The utility model provides a free device of tissue passivity relates to medical appliances technical field to solve the operation to not having natural lacuna that exists among the prior art, peel off the wound to the tissue when existing device exists the use big, perhaps expand the effect not good, easily cause the damage to patient subcutaneous blood vessel, nerve, be unfavorable for the technical problem that the postoperative resumes, the device includes air inlet pipe way, sleeve, air inlet unit and expansion subassembly, wherein: the expansion assembly is configured to include at least an expander; the sleeve is of a hollow structure and comprises an accommodating cavity body which is sleeved outside the air inlet pipeline; one end of the air inlet pipeline is connected to the expansion assembly, and the other end of the air inlet pipeline is connected with the air inlet device; set up the tee bend structure between air inlet unit and the air inlet pipeline, the utility model discloses to the operation that does not have natural lacuna uses.

Description

Tissue blunt dissociation device
Technical Field
The utility model belongs to the technical field of the medical appliances technique and specifically relates to a free device of blunt nature of tissue is related to.
Background
In clinical operations such as laparoscopic nephrectomy, a kidney surrounding space needs to be punched and then separated in a blunt manner, so that a lens instrument can enter the space conveniently, and then the kidney is removed and excised under an endoscope.
The applicant has found that the prior art has at least the following technical problems:
aiming at the operation without natural lacuna, the existing device has the problems of large tissue stripping wound, poor expansion effect and easy damage to subcutaneous blood vessels and nerves of patients when in use, and is not beneficial to postoperative recovery.

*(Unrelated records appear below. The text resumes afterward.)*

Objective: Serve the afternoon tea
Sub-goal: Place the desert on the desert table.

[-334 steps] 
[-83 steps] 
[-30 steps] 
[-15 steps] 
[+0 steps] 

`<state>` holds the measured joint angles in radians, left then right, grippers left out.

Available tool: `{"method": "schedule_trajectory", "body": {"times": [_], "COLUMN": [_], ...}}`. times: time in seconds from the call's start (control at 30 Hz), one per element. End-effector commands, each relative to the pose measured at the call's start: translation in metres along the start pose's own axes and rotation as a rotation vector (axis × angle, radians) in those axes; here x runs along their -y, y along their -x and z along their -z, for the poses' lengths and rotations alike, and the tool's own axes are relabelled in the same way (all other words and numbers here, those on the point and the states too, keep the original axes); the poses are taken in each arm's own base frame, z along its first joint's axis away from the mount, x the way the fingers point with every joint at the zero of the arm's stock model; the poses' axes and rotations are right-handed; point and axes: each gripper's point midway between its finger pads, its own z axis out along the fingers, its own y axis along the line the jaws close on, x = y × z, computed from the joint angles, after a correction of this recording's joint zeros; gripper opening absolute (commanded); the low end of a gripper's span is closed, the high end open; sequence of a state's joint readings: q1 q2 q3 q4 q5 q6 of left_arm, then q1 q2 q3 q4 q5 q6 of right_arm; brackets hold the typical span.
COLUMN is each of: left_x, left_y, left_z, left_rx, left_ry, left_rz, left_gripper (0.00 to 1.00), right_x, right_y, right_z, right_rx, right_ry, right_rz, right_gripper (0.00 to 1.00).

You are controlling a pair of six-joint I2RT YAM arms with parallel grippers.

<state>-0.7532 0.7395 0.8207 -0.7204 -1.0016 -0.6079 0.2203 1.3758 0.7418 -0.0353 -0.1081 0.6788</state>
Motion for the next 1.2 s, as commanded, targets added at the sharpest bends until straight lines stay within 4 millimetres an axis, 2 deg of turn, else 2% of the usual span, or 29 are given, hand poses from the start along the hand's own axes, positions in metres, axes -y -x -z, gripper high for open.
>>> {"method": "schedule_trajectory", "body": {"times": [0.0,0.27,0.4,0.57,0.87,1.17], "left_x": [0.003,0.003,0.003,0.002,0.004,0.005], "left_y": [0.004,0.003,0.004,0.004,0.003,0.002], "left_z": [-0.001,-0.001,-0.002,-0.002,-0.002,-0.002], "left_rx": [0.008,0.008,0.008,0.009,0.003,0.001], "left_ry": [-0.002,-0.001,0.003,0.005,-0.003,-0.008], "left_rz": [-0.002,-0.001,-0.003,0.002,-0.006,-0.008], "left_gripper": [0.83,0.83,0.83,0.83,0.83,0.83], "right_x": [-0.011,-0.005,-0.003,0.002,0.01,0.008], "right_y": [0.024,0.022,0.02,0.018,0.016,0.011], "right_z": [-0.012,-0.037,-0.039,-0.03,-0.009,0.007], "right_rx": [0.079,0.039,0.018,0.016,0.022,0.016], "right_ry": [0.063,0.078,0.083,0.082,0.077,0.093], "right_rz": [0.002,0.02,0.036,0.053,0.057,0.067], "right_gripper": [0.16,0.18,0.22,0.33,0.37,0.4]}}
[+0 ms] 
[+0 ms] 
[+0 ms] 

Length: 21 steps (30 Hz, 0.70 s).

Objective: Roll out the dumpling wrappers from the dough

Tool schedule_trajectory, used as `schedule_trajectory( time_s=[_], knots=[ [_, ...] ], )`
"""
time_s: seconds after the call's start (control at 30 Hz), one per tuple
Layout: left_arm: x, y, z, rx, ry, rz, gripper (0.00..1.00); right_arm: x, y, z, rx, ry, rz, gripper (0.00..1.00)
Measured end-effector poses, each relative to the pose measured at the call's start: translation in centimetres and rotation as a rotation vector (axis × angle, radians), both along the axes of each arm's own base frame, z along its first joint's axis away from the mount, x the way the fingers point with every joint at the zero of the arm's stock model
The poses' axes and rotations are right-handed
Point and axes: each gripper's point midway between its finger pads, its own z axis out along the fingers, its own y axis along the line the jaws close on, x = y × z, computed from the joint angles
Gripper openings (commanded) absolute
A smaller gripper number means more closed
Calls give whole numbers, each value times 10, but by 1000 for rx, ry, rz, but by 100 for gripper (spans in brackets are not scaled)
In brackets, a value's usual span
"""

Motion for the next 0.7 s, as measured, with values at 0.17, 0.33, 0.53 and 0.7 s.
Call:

SUMMERY OF THE UTILITY MODEL
An object of the utility model is to provide a free device of tissue passivity to solve the operation to not having natural lacuna that exists among the prior art, peel off the wound to the tissue when having the use current device big, perhaps expand the effect not good, easily cause the damage, be unfavorable for the technical problem that the postoperative resumes to patient subcutaneous blood vessel, nerve. The utility model provides a plurality of technical effects that preferred technical scheme among a great deal of technical scheme can produce see the explanation below in detail.
In order to achieve the above purpose, the utility model provides a following technical scheme:
the utility model provides a pair of free device of tissue passivity, including air inlet pipeline, sleeve, air inlet unit and expansion subassembly, wherein:
the expansion assembly is configured to include at least an expander;
the sleeve is of a hollow structure, comprises an accommodating cavity and is sleeved outside the air inlet pipeline;
one end of the air inlet pipeline is connected to the expansion assembly, and the other end of the air inlet pipeline is connected with an air inlet device;
and a three-way structure is arranged between the air inlet device and the air inlet pipeline.
Preferably, the expansion assembly further comprises a first connecting line, wherein:
one end of the first connecting pipeline is connected to the expander, and the other end of the first connecting pipeline is connected to the air inlet pipeline.
Preferably, the air inlet device is provided to include a second connecting line and an injector, wherein:
one end of the second connecting pipeline is connected to the injector, and the other end of the second connecting pipeline is connected to the air inlet pipeline;
the three-way structure is arranged at the joint of the second connecting pipeline and the air inlet pipeline.
Preferably, the sleeve further comprises a force application part, and the force application part is fixedly arranged on the outer side wall of the sleeve.
Preferably, the force application parts are provided to include at least two, and the force application parts are provided to be annular structures and are uniformly arranged along the circumferential direction of the sleeve.
Preferably, the outer surface of the force application part is provided with anti-skid lines.
Preferably, the first connecting pipeline and the second connecting pipeline are both set to be soft pipelines, and the length of the first connecting pipeline is set to be 2-4 cm.
Preferably, the air inlet pipe is provided as a rigid pipe.
Preferably, the three-way structure is connected with a valve.
Preferably, the syringe is a 50ml syringe.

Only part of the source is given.